Oggi, in molte regioni del mondo, i campi profughi sono ormai diventate delle città invisibili. O meglio: delle città tragicamente visibili per chiunque vi entri in contatto, ma totalmente assenti dalle cartine geografiche. Eppure in molti casi, questi rifugi provvisori si sono ormai trasformati in luoghi di abitazione permanente. Si pensi, per esempio, ai campi dei rifugiati Saharawi nel deserto algerino che esistono addirittura dal 1976.

I campi dei rifugiati sembrano rappresentare, dunque, l’emblema doloroso di una Pasqua incompiuta. La strada del calvario sembra non essere ancora finita. Le condizioni in cui si trovano a vivere questi esuli assomigliano molto di più a un «inferno», come ha scritto proprio ieri questo giornale, che a un lembo di Paradiso. Le notizie che arrivano dai campi dei rifugiati in Grecia, da Lesbo o da Idomeni, sono spaventose. Una distesa di fango e disperazione ai margini dell’Europa. Una distesa di miseria e dolore in bilico tra l’indifferenza e molte parole al vento.
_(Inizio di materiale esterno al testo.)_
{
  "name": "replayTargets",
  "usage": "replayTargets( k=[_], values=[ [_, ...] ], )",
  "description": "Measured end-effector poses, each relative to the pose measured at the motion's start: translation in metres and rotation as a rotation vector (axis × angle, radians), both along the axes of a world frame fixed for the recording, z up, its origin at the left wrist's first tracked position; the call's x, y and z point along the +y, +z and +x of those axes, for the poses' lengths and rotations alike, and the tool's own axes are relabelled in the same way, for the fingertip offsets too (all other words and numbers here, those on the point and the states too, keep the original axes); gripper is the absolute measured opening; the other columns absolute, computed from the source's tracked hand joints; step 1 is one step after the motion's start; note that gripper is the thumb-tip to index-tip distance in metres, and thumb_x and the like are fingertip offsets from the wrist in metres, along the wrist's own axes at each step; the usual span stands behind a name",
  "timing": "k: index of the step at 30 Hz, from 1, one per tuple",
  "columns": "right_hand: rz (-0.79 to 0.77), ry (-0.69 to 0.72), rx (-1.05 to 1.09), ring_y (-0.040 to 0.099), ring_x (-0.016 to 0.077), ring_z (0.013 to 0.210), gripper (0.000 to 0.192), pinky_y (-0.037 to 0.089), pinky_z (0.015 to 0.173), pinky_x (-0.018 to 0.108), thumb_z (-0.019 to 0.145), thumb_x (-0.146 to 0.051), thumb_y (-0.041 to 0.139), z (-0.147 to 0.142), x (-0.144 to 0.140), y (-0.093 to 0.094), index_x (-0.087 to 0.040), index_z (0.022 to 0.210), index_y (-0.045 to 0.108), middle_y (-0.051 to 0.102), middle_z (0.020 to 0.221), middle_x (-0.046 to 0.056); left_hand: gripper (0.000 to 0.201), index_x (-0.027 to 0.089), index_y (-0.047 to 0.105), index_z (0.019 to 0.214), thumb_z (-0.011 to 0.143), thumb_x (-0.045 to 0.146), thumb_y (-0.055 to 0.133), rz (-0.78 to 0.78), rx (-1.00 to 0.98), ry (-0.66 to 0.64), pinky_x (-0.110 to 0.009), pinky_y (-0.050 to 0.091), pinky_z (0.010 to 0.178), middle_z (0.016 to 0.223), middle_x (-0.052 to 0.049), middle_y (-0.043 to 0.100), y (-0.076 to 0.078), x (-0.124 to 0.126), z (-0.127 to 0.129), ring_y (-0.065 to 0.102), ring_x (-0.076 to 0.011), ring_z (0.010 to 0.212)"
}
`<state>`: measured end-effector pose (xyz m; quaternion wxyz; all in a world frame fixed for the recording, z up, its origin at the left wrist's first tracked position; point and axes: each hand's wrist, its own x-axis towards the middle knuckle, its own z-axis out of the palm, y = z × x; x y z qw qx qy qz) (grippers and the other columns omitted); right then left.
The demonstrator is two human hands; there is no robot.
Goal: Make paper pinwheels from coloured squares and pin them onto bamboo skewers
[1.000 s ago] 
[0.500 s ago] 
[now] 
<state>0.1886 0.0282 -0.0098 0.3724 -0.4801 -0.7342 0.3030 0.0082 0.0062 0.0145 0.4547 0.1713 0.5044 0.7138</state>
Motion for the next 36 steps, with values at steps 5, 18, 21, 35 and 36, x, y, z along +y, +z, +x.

Tuttavia Papa Francesco, prima di lavare i piedi ai profughi del Cara di Castelnuovo di Porto, ha detto che «i gesti parlano più delle immagini e delle parole». Ecco, la Pasqua ci invita a «passare» dalle parole ai fatti. Ci esorta a prendere cura degli ultimi. Ci invita ad agire. Soprattutto per un’Europa che sembra sempre più in difficoltà, stretta tra una crisi economica infinita e una profonda crisi di valori. Paolo VI, in tempi non sospetti, ci invitava a riscoprirne l’anima. San Giovanni Paolo II e Benedetto XVI, ci esortavano a riconoscerne le radici.

E allora quale miglior momento di questo per costruire concretamente un’Europa diversa, solidale e più umana? Quale migliore momento per dare un significato forte al volontariato internazionale? Quale migliore momento per le popolazioni europee — ma non solo per loro — di andare in soccorso verso chi è sofferente nei campi dei rifugiati e riscoprire, in questo modo, anche l’anima profonda e l’identità dell’Europa?

Moltissimi, oggi, evocano la ricerca di un’identità europea. Le identità, forse, si studiano sui libri ma, di sicuro, si costruiscono sul campo concreto della storia. Questa è un’occasione irripetibile.